• _The data_:
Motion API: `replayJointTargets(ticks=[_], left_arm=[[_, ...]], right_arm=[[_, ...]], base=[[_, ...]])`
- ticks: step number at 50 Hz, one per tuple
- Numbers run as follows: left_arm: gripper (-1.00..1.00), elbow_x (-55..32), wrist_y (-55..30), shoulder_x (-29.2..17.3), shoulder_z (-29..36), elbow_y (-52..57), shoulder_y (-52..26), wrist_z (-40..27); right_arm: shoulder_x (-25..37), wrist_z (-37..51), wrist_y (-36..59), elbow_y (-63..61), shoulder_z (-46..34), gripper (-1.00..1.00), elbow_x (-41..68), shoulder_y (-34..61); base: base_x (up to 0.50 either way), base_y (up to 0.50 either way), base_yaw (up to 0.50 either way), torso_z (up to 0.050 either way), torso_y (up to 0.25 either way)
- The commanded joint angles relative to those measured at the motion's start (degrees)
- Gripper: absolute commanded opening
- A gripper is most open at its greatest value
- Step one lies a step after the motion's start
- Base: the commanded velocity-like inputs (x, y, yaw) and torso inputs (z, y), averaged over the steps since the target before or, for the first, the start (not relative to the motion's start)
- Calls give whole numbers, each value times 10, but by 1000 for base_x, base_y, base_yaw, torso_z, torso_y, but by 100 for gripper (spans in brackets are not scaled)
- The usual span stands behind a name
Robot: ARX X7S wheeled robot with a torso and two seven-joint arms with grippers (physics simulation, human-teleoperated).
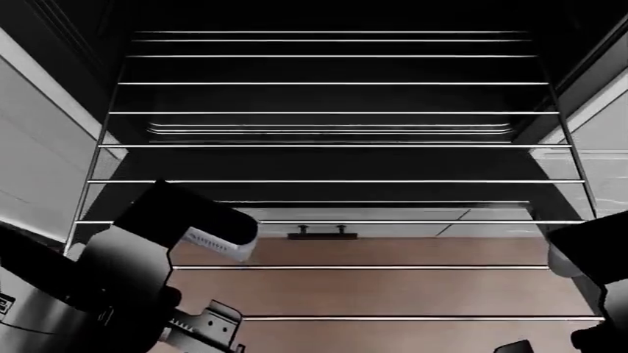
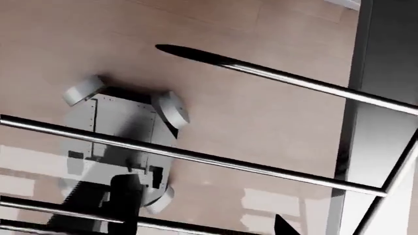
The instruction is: Fully slide the bottom oven rack out.
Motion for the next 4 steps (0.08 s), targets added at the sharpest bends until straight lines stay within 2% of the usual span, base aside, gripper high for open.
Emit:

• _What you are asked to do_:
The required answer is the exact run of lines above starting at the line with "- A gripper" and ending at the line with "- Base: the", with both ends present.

• _Answer section_:
- A gripper is most open at its greatest value
- Step one lies a step after the motion's start
- Base: the commanded velocity-like inputs (x, y, yaw) and torso inputs (z, y), averaged over the steps since the target before or, for the first, the start (not relative to the motion's start)

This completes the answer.